Затем шел дождь. Тяжелый, очень тяжелый дождь. И свинцовые капли медленно сползали по моему лицу. Должно быть, это были слезы, но я думал о священном камне Каабы, упавшем с небес, и поэтому не замечал их. У меня были ноги, чтобы снять с них грязные кирзовые сапоги, провонявшие потом и порохом, размотать и забросить в никуда мокрые портянки; у меня были ноги, чтобы стать на колени и предаться молитве, обратившись к Мекке… Но я поднялся в полный рост и, не обращая никакого внимания на свистящие над головой пули, медленно побрел к одинокому буку, что зловещим идолом возвышался над едва видневшимся холодным потоком Хулхулау. Я был уже совсем близко, когда Имран догнал меня.

– Зачем, друг? – спросил он, сжимая мой локоть.

– Я больше не могу, – из моих карманов посыпались гильзы, невнятные свидетели метких попаданий в живую мишень; их было девять, ровно девять. Я вспомнил каждого, убитого мной, и ноги мои подкосились. Через минуту я поднялся, сжимая в руке сорванную зелень полыни.

– Я с тобой, – Имран полуобнял меня за плечи и так, поддерживая друг друга, мы, словно пьяные араваки, побрели к зовущей нас речке.

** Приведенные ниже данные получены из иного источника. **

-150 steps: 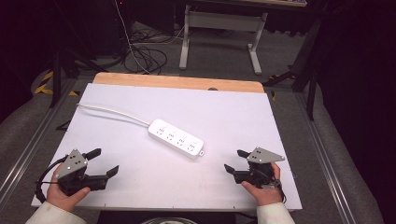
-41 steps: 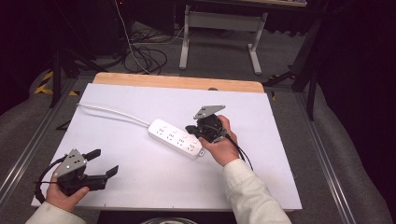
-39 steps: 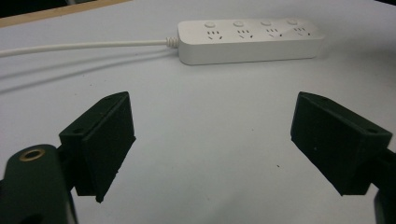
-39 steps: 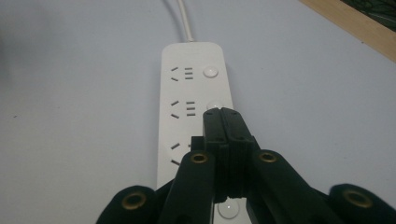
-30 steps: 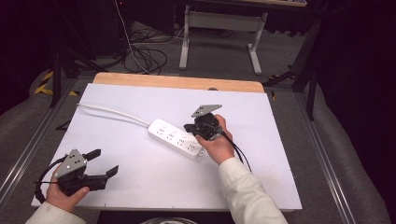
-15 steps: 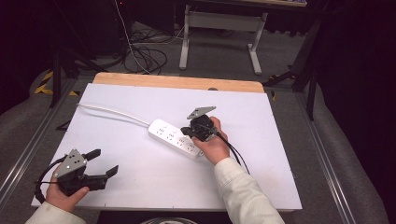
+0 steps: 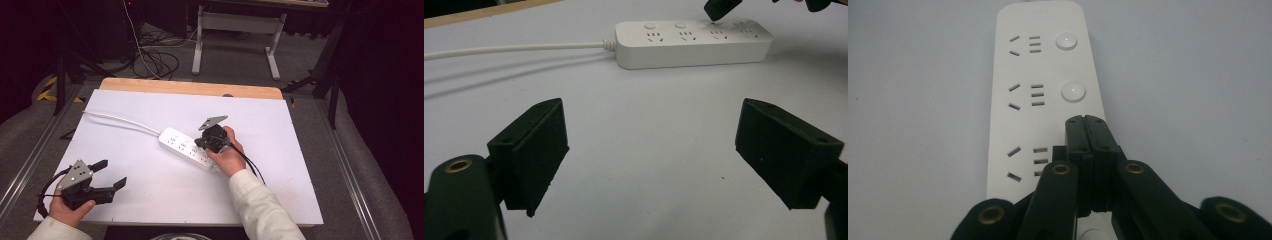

Потом был плен. Русский плен. Я сидел в грязном подвале кинотеатра имени Челюскинцев и смотрел в развороченное окно, за которым в зловещем полумраке одичавшие драные собаки, не обращая внимания на редкие взрывы, поедают разлагающиеся трупы солдат. Несколько раз меня вывернуло наизнанку и, блюя в и без того загаженный угол, я вспомнил, что Имран перешел на их сторону. Его матери было сорок…

Я уснул, и со стен Топкапы свесилась жилистая рука Иоанна Крестителя. Освещенный неземным сиянием османских рубинов, благословленный ржавыми клинками мудрых имамов, я пожал эту руку и, должно быть, умер. И привиделась мне чудная страна, где нет ни героев, ни национальностей, ни городов с улицей Энгельса, ни деревень с кишащими в небе «крокодилами». Ко мне приблизились удивленные моим странным появлением звери: куница-белодушка, кабан, ласка и лисица-корсак, – протянули мне доверху набитый конопляной кисет. Я выкурил треть и вспомнил, что Имран перешел на их сторону. Кто эти люди? Когда это было? И с кем?